## Instructions for the task
Pull every line with the word "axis" out of the entries below.

[Excerpts from a dataset]
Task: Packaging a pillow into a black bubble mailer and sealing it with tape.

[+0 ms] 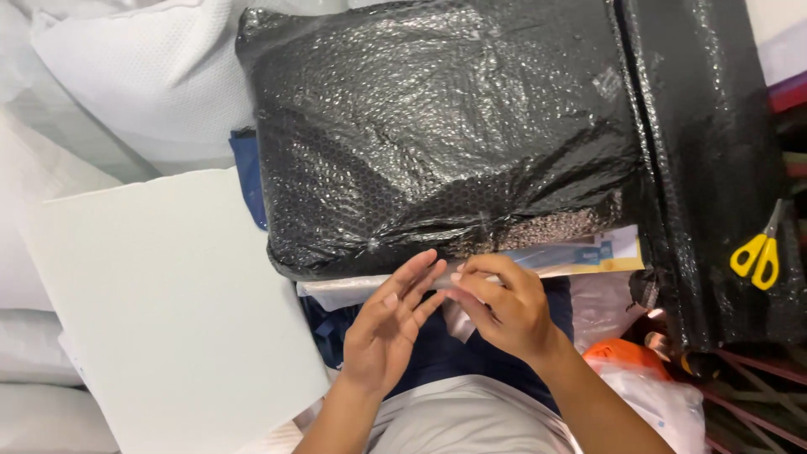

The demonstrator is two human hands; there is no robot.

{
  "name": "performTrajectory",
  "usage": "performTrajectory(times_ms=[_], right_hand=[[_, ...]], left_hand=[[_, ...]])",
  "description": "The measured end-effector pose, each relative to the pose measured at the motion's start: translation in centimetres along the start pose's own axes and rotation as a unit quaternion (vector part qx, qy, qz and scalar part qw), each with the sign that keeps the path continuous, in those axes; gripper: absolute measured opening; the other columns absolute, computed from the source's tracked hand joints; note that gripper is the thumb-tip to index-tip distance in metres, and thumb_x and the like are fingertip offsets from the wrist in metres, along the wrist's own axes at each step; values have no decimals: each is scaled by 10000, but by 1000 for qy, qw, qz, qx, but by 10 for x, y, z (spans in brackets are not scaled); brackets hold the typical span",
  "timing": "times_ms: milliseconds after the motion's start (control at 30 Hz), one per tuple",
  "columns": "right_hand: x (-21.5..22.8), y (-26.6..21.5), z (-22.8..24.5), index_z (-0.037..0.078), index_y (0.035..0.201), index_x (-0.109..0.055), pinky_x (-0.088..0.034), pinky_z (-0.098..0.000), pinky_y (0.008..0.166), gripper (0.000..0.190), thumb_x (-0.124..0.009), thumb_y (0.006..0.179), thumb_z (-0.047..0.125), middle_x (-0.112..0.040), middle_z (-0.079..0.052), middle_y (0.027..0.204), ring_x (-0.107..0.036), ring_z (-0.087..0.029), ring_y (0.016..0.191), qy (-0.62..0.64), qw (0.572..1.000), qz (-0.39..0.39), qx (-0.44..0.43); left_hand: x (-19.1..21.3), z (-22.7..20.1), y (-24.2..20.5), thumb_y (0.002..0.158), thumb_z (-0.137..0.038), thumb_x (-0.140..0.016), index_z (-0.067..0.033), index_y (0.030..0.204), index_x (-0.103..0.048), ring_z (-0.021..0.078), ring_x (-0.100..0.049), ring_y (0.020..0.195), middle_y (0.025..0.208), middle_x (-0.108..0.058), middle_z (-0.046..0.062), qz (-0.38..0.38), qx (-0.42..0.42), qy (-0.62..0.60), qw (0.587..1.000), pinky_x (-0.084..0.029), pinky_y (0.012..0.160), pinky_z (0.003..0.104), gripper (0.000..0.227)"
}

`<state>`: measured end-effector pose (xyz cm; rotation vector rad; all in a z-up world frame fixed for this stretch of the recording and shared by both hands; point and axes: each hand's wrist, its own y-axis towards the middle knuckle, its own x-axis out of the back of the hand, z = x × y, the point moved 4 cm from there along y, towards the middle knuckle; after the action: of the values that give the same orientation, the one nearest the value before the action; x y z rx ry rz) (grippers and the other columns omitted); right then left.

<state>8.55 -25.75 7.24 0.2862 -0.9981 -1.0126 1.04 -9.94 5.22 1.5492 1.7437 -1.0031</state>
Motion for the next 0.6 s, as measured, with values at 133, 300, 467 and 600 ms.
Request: performTrajectory(times_ms=[133,300,467,600], right_hand=[[10,-8,-7,153,1132,-671,-618,-367,754,203,-728,962,58,-654,-131,1108,-719,-258,907,-88,995,-11,56],[30,-15,-12,80,1071,-709,-594,-377,707,127,-652,989,1,-647,-130,1079,-682,-274,839,-109,987,-25,116],[46,-24,-18,8,1078,-665,-572,-390,688,102,-612,996,-21,-659,-153,1058,-669,-273,789,-83,988,-34,122],[56,-32,-22,-23,1026,-636,-572,-402,692,74,-566,1004,-19,-642,-175,1040,-666,-292,779,-76,988,-24,132]], left_hand=[[-19,18,3,997,-287,-527,73,1533,-351,361,-331,1521,1643,-328,205,34,29,19,999,-324,1204,509,669],[-35,41,6,978,-287,-562,86,1504,-394,302,-420,1446,1641,-346,187,14,85,-30,996,-447,1090,431,666],[-37,66,9,959,-291,-558,70,1505,-405,260,-483,1376,1608,-408,165,-9,144,-64,987,-464,1083,433,672],[-37,79,13,908,-250,-493,64,1457,-486,285,-552,1296,1534,-523,163,-97,195,-93,972,-495,1026,446,632]])
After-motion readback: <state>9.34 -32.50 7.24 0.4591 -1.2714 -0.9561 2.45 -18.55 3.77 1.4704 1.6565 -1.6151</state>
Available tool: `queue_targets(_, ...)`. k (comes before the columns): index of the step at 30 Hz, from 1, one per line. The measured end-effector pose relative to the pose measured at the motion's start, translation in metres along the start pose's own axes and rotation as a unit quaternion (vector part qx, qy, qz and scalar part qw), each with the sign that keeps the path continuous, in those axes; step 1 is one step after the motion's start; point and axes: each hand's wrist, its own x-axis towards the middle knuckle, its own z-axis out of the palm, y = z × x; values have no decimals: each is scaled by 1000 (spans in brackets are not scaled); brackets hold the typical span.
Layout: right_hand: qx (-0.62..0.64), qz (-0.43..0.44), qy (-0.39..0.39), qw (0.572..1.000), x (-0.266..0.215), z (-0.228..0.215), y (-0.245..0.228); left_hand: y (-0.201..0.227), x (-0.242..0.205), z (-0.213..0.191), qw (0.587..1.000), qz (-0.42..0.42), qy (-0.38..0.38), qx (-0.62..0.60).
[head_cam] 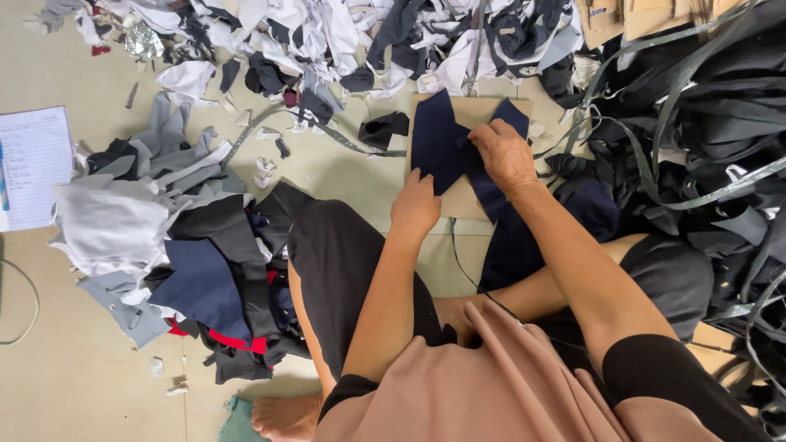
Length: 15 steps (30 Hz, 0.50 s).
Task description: The person sits on the floor and folds a dark blue garment by hand. They smooth the fabric, fold the sleeves and body, and place a small white fabric piece on top before setting the folded item down.
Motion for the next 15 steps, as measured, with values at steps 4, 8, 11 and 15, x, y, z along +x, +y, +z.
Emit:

## Answer
`<state>`: measured end-effector pose (xyz cm; rotation vector rad; all in a z-up world frame fixed for this stretch of the recording and shared by both hands; point and axes: each hand's wrist, its own y-axis towards the middle knuckle, its own x-axis out of the back of the hand, z = x × y, the point moved 4 cm from there along y, towards the middle knuckle; after the action: of the values that give the same orientation, the one nearest the value before the action; x y z rx ry rz) (grippers and the other columns omitted); right then left.
Available tool: `queue_targets(_, ...)`. k (comes before the columns): index of the step at 30 Hz, from 1, one per line. The measured end-effector pose relative to the pose measured at the motion's start, translation in metres along the start pose's own axes and rotation as a unit quaternion (vector part qx, qy, qz and scalar part qw), each with the sign that keeps the path continuous, in those axes; step 1 is one step after the motion's start; point and axes: each hand's wrist, its own x-axis towards the middle knuckle, its own z-axis out of the palm, y = z × x; values have no decimals: each is scaled by 1000 (spans in brackets are not scaled); brackets hold the typical span.

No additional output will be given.